Die Zeugen by Simenon Georges

Die Zeugen by Simenon Georges

Autor:Simenon, Georges [Simenon, Georges]
Die sprache: deu
Format: epub
veröffentlicht: 0101-01-01T00:00:00+00:00


FÜNFTES KAPITEL

Die silberne Glocke

Es war die längste Nacht seines Lebens. Mehrmals mußte er sich, in Schweiß gebadet und vor Angst bebend, aus den Abgründen eines drückenden Traumes befreien. Die Grenzlinie zwischen Traum und Wirklichkeit war nicht immer deutlich. Bisweilen war es ihm, als rutsche er wieder einen steilen gefährlichen Abhang hinunter und versuche vergeblich, sich an Gestrüpp festzuhalten. Dann wieder lag er vor Kälte zitternd ausgestreckt auf dem Rücken, starrte mit offenen Augen in das rötliche Licht, das aus dem Nebenzimmer hereinfiel, und lauschte auf den Atem seiner Frau.

Sofort nach der Verhandlung hatte er sich zu Fuß nach Hause begeben - ein Taxi zu nehmen wäre ihm bei dem kurzen Weg lächerlich vorgekommen -, und er hatte durch die offene Tür, während Anna ihm den Mantel abnahm, den für ihn gedeckten Tisch im Eßzimmer gesehen.

»Sagen Sie Leopoldine, daß ich nicht zu Abend esse. Es genügt, wenn mir nachher ein Glas Milch heraufgebracht wird.« Sie mußte gemerkt haben, daß er rot im Gesicht war und daß seine Augen mehr glänzten als gewöhnlich.

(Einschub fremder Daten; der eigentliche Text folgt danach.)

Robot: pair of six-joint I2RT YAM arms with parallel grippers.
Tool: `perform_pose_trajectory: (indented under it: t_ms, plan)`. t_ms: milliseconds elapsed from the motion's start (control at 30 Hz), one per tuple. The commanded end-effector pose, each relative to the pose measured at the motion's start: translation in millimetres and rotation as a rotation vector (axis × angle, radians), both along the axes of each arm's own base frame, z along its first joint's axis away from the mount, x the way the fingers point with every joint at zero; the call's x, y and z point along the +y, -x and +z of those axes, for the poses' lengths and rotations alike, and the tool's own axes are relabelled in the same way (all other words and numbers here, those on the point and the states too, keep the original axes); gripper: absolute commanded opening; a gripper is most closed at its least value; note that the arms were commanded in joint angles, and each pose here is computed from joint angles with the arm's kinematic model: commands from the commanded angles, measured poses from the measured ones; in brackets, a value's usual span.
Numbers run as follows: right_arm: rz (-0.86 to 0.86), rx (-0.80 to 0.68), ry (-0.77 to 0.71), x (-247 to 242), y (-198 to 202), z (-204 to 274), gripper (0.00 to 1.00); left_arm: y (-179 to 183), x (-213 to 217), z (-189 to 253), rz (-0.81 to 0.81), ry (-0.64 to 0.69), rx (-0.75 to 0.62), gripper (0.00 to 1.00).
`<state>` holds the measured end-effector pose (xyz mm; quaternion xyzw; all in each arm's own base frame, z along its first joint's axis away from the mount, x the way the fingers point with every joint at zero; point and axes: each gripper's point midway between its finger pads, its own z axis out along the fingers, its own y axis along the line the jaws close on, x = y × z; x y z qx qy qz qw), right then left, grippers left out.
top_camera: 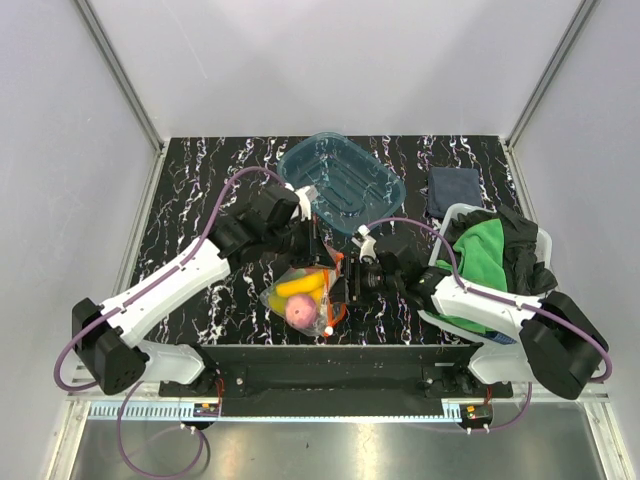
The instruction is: Open the zip-top bag and remove the fake food
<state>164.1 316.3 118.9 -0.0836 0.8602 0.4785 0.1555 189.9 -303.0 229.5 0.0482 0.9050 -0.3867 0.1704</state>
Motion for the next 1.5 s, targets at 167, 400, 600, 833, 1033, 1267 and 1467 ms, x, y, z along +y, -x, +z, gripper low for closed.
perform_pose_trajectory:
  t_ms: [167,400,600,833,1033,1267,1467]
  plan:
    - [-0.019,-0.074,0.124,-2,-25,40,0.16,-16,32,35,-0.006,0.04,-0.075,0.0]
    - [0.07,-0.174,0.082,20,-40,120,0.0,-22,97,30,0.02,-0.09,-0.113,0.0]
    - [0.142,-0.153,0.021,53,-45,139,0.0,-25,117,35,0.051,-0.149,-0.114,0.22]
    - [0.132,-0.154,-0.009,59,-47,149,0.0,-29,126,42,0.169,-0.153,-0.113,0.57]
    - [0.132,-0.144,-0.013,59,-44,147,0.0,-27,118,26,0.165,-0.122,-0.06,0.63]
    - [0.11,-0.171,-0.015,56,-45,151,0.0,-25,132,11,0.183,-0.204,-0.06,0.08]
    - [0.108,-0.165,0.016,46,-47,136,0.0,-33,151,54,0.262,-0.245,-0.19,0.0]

»Soll ich nicht den Arzt rufen?«

»Ich war schon bei ihm.«

Sie drängte nicht weiter. Für sie waren die reichen Leute - und Arbeitgeber waren in ihren Augen immer reiche Leute - aus einem anderen Teig geknetet als die gewöhnlichen Sterblichen, und es hatte keinen Zweck zu versuchen, sie zu verstehen. Ihre Auffassung entsprach derjenigen, die Alain Lhomond zu seiner Zeit von denen gehabt hatte, die man die Leute aus dem Volk nannte.

Er stieg mit der Mappe unterm Arm die Treppe hinauf, ging zuerst in sein Zimmer, wie er es immer tat, und trat leise an die Verbindungstür, um Laurence nicht zu stören, wenn sie schlafen würde. Sie saß im Bett und blickte ihn mit gerunzelten Brauen fragend an.

»Ich habe eine leichte Grippe«, sagte er in gleichgültigem Ton. »Ich war bei Chouard, der mir für alle Fälle eine Penicillinspritze gegeben hat. Ich esse lieber nicht zu Abend. Ich werde mich ins Bett legen und später ein Glas Milch trinken.«

Warum beobachtete er sie, als käme er von einer langen Reise zurück und müßte sich erst wieder an ihr Aussehen gewöhnen? In den fünf Jahren, die sie nun schon im Bett verbrachte, war sie sehr abgemagert und gealtert. Ihr Haar war grau. Sie kam ihm jetzt wie eine alte Frau vor, und manchmal fragte er sich, wenn er sich vor dem Spiegel rasierte, ob er auch so alt aussah. Er fühlte sich noch immer jung, konnte es sich einfach nicht vorstellen, daß er schon fünfundfünfzig war und daß Freunde seines Alters Söhne hatten, die bereits Rechtsanwälte, Ärzte, Marineoffiziere waren.

»Glaubst du, daß du morgen ins Gericht gehen kannst?«

»Ich muß wohl. Hattest du einen schlechten Tag?«

»Keinen allzu schlechten.«

Zeitungen lagen ausgebreitet auf ihrem Bett, und einige der Abendblätter brachten schon einen ausführlichen Bericht über die Sitzung des Vormittags und über einen Teil der Nachmittagssitzung. Es war ihm gar nicht recht, ja es beunruhigte ihn, daß sie sie gelesen hatte.

»Wirst du gleich schlafen?« fragte sie noch.

»Ich glaube nicht. Ich werde versuchen, im Bett die Akten noch einmal durchzusehen.«

Jeden Tag sprachen sie so miteinander, und jeden Tag empfanden sie das gleiche peinliche Gefühl.